Work request:
Print out every line of the material exactly. Include no pictures.
======== Collected material ========
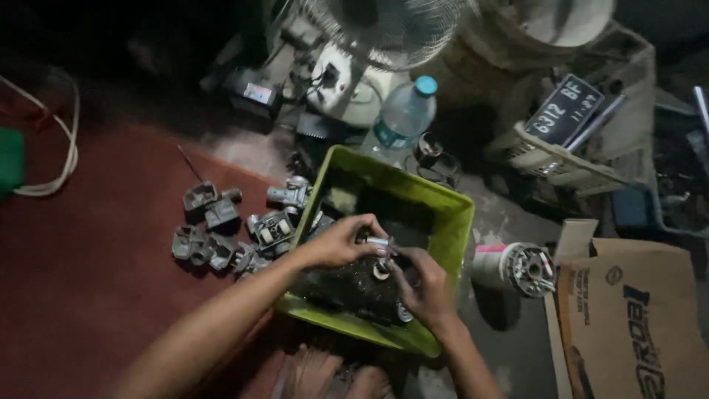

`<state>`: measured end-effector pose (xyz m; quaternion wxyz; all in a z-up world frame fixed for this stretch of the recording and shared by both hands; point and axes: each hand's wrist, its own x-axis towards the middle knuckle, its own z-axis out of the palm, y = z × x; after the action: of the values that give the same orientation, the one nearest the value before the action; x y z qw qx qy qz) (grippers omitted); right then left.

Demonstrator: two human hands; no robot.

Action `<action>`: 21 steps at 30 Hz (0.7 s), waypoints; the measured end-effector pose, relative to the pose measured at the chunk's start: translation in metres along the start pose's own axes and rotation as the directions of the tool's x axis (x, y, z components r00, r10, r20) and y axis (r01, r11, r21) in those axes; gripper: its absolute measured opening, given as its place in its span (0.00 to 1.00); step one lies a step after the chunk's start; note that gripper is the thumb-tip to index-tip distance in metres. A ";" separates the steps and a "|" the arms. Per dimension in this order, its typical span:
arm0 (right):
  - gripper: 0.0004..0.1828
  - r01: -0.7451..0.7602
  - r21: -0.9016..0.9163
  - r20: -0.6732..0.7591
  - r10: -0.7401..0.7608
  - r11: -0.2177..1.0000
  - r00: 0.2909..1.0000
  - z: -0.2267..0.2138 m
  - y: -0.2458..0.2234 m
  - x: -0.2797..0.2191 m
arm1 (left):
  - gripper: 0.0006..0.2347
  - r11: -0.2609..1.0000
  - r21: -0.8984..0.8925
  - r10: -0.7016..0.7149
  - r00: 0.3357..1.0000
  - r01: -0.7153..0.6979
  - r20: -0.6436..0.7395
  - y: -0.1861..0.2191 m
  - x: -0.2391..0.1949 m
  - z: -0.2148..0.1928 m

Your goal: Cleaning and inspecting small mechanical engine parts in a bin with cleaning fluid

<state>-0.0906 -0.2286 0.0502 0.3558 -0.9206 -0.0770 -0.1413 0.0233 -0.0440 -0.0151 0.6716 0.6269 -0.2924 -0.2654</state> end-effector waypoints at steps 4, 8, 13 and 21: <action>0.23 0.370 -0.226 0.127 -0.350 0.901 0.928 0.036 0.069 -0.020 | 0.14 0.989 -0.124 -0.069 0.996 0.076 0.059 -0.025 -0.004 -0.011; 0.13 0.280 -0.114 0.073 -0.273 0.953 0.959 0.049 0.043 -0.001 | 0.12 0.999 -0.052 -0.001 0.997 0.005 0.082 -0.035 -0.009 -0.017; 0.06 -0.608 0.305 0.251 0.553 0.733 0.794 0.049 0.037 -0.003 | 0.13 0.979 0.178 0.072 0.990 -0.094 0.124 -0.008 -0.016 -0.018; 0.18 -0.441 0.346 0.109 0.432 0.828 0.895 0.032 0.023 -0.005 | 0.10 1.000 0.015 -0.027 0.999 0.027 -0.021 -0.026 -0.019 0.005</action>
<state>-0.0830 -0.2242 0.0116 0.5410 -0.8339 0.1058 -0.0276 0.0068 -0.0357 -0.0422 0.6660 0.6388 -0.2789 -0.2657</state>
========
Solution for this task:
`<state>`: measured end-effector pose (xyz m; quaternion wxyz; all in a z-up world frame fixed for this stretch of the recording and shared by both hands; point and axes: each hand's wrist, its own x-axis towards the middle knuckle, its own z-axis out of the palm, y = z × x; after the action: of the values that give the same orientation, the one nearest the value before the action; x y z qw qx qy qz) (grippers omitted); right then left.

Demonstrator: two human hands; no robot.

Action `<action>`: 21 steps at 30 Hz (0.7 s), waypoints; the measured end-effector pose, relative to the pose measured at the chunk's start: translation in metres along the start pose's own axes and rotation as the directions of the tool's x axis (x, y, z components r00, r10, r20) and y axis (r01, r11, r21) in those axes; gripper: its absolute measured opening, given as its place in its span (0.00 to 1.00); step one lies a step after the chunk's start; note that gripper is the thumb-tip to index-tip distance in metres. A ";" separates the steps and a "|" the arms. Per dimension in this order, its typical span:
arm0 (right):
  - gripper: 0.0004..0.1828
  - r01: -0.7451..0.7602
  - r21: -0.9016..0.9163
  - r20: -0.6732..0.7591
  - r10: -0.7401..0.7608
  - r11: -0.2177..1.0000
  - r00: 0.2909..1.0000
  - z: -0.2267..0.2138 m
  - y: -0.2458..0.2234 m
  - x: -0.2797..0.2191 m
arm1 (left):
  - gripper: 0.0006..0.2347
  - r11: -0.2609..1.0000
  - r21: -0.8984..0.8925
  - r10: -0.7016..0.7149
  - r00: 0.3357..1.0000
  - r01: -0.7153..0.6979
  - r20: -0.6436..0.7395
  - y: -0.1861..0.2191 m
  - x: -0.2391..0.1949 m
  - z: -0.2148..0.1928 m

Your goal: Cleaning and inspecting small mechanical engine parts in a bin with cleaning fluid

<state>-0.0906 -0.2286 0.0502 0.3558 -0.9206 -0.0770 -0.1413 0.0233 -0.0440 -0.0151 0.6716 0.6269 -0.2924 -0.2654</state> end-effector waypoints at steps 4, 8, 13 and 21: <action>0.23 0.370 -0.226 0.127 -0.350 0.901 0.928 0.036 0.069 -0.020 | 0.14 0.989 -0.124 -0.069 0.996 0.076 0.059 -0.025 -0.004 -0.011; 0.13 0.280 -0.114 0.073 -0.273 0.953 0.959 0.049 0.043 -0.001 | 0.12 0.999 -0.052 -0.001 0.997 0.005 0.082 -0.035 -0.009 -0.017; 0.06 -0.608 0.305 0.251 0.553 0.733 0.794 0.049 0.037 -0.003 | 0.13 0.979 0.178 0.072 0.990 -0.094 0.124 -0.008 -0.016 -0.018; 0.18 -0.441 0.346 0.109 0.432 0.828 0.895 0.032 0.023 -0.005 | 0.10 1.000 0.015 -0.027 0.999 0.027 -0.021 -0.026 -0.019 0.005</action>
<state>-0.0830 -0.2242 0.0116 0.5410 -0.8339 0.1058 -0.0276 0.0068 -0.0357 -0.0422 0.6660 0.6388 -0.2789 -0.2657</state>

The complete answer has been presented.